In the cultures of group 1 patients, 26.3% (n = 5) Gram-positive bacteria and 73.6% (n = 14) Gram-negative bacteria were detected. The most common Gram-positive bacteria isolated were Staphylococcus spp. (n = 4), and Esch­erichia coli (n = 4) was the most common Gram-negative bacteria. In group 2, Gram-positive bacterial growth was detected in 34.6% (n = 18) and Gram-negative bacteria growth in 61.5% (n = 32). Staphylococcus spp. (n = 9) were the most common Gram-positive bacteria isolated, while Acinetobacter baumannii (n = 6) was the most common Gram-negative bacteria. In group 3, Gram-positive bacterial growth was detected in 46.6% (n = 21) and Gram-negative growth in 51.1% (n = 23). The most common Gram-positive bacteria were Staphylococcus spp. (n = 12), while E. coli (n = 5) was the most common Gram-negative bacteria (Table 3).

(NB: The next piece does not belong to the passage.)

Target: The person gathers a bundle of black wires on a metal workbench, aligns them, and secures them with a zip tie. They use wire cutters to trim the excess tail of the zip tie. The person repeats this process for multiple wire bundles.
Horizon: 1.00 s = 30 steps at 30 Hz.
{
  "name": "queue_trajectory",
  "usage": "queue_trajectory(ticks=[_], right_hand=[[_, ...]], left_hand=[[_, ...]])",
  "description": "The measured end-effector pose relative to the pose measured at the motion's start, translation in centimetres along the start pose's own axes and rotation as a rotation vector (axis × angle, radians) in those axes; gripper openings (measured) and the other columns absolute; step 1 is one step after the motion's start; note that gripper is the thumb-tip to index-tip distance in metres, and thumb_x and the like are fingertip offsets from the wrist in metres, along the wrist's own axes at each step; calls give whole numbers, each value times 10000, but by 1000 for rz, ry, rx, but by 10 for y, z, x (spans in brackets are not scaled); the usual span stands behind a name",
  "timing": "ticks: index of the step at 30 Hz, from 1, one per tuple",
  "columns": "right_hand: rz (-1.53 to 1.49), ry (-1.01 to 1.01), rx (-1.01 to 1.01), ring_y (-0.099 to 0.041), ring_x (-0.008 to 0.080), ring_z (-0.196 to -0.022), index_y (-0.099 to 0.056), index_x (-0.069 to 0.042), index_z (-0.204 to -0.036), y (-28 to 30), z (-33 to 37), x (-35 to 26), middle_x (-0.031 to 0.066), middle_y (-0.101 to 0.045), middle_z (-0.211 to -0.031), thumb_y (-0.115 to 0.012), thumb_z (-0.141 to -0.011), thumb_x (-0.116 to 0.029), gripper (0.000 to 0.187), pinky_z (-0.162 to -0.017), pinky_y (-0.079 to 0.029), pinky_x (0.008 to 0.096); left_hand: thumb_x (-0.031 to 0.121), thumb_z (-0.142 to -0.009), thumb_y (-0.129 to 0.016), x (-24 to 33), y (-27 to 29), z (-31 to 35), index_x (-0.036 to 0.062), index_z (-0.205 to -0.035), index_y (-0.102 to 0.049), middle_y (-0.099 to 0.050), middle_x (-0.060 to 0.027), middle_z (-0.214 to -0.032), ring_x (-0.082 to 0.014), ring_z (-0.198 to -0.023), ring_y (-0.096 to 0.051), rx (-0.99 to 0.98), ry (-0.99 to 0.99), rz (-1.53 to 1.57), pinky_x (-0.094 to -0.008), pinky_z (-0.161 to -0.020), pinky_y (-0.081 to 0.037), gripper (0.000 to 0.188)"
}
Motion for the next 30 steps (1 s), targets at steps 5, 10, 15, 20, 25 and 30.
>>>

Multinomial logistic regression analysis was performed to investigate independent risk factors. The results showed that major amputation was associated with age, WBC count, Wagner classification, DFU duration, and CCI. For minor amputations, male gender, age, Wagner classification, and ESR were crucial risk factors (Table 4).

The mean treatment cost for major amputations was $1023, for minor amputations – $535 and $762 for non-amputations. There was a significant difference between the major amputation and minor amputation groups in terms of mean treatment cost (p = 0.032). Age, gender, length of hospital stay, DFU duration, Wagner stage, CCI, and MCCI were determined as the variables affecting the cost, and the results of multiple linear regression analysis showed that only the length of stay had a significant relationship with cost (p = 0.000) (Table 5).

Discussion

This study examined the epidemiological factors that may be effective in determining the prognosis of DFU patients grouped into major amputation, minor amputation and non-amputation groups, and compared the costs associated with each group. The results showed that high acute phase protein values and low ALB levels in group 1 patients, as well as the presence of high Wagner grades, PN and PAD were significant. Furthermore, the Doppler USG examinations demonstrated that the rate of distal vessel involvement was high in group 1 patients.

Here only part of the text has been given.